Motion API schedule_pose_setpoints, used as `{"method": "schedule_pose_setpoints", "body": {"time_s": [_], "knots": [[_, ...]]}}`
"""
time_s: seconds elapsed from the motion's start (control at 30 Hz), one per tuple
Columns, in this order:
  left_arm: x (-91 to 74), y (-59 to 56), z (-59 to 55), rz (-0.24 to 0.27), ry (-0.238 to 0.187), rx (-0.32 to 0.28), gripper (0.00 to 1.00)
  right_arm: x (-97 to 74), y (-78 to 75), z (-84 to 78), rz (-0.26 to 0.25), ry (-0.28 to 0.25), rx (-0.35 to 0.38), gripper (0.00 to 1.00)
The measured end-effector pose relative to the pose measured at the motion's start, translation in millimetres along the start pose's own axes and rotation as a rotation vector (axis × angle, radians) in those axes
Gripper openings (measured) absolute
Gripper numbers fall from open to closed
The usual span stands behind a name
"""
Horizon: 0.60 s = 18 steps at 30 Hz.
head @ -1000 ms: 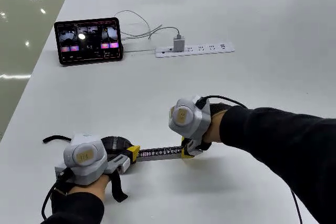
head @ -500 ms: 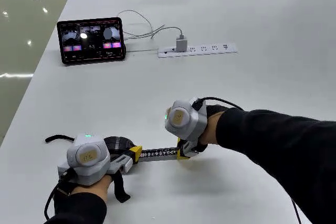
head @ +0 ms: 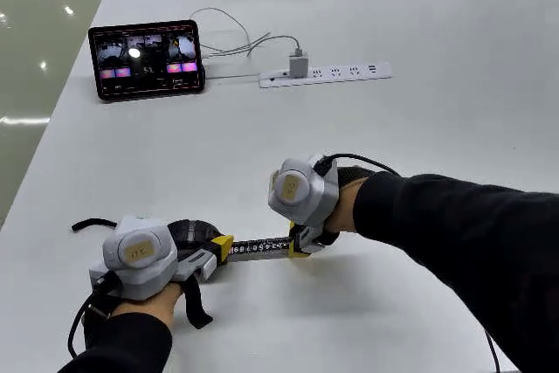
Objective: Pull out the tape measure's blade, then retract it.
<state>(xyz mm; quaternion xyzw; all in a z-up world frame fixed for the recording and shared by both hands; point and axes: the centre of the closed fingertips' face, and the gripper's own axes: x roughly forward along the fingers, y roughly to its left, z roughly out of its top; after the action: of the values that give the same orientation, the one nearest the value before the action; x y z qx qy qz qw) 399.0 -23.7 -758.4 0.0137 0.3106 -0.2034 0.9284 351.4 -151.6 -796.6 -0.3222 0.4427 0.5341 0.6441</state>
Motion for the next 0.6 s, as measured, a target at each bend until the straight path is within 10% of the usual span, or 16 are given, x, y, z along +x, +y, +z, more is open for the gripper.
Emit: {"method": "schedule_pose_setpoints", "body": {"time_s": [0.6], "knots": [[-0.1,-0.3,0.1,-0.01,-0.002,-0.011,0.59,2.8,0.9,9.4,-0.003,-0.032,0.002,0.09]]}}
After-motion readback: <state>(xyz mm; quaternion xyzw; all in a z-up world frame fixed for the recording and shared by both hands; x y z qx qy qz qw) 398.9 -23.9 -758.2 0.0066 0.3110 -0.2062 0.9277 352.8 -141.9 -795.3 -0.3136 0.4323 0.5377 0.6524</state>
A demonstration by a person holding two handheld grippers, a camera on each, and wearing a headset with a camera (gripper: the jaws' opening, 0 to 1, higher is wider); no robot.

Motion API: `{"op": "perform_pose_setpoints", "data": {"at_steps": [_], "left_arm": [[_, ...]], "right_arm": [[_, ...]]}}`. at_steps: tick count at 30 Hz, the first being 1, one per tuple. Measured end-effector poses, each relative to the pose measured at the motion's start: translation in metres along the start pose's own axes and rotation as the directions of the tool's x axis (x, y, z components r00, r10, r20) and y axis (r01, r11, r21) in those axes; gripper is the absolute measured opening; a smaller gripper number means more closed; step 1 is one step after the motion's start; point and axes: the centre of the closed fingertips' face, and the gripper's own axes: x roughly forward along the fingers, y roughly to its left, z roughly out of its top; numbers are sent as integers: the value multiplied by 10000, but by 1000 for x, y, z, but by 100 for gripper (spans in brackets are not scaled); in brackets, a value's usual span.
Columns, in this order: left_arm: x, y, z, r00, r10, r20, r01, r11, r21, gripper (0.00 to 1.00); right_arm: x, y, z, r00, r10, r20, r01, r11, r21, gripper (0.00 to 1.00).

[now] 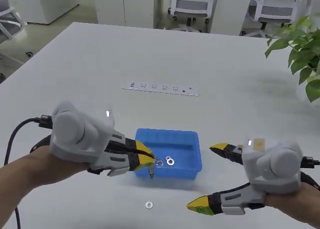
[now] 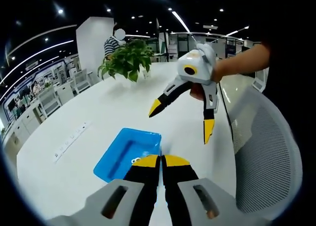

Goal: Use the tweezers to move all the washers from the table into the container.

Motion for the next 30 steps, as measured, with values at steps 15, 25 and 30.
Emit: {"op": "perform_pose_setpoints", "data": {"at_steps": [15, 25, 30], "left_arm": [[3, -14, -22, 9993, -256, -260, 253, 9996, -93, 6], [8, -20, -29, 9988, -397, -294, 392, 9991, -166, 6], [11, -20, -32, 9989, -386, -283, 380, 9990, -214, 6]], "right_arm": [[3, 13, -5, 9996, 253, -142, -253, 9997, -4, 99], [6, 19, -7, 9989, 431, -163, -431, 9991, 40, 99], [8, 23, -9, 9983, 527, -248, -525, 9986, 63, 99]]}}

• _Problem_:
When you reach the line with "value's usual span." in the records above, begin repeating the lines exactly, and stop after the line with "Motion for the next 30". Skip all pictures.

• _Task output_:
Motion API: `{"op": "perform_pose_setpoints", "data": {"at_steps": [_], "left_arm": [[_, ...]], "right_arm": [[_, ...]]}}`. at_steps: tick count at 30 Hz, the first being 1, one per tuple. Measured end-effector poses, each relative to the pose measured at the motion's start: translation in metres along the start pose's own axes and rotation as the directions of the tool's x axis (x, y, z components r00, r10, r20) and y axis (r01, r11, r21) in those axes; gripper is the absolute measured opening; a smaller gripper number means more closed; step 1 is one step after the motion's start; point and axes: the centre of the closed fingertips' face, and the gripper's own axes: x roughly forward along the fingers, y roughly to its left, z roughly out of its top; numbers are sent as integers: the value multiplied by 10000, but by 1000 for x, y, z, but by 100 for gripper (spans in brackets are not scaled); in brackets, a value's usual span.
Columns, in this order: left_arm: x, y, z, r00, r10, r20, r01, r11, r21, gripper (0.00 to 1.00); right_arm: x, y, z, r00, r10, r20, r01, r11, r21, gripper (0.00 to 1.00).

[now] 
[now] 

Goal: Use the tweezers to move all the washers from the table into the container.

Motion for the next 30 steps, as measured, with values at steps 15, 25 and 30.

Nothing more will be written for this answer.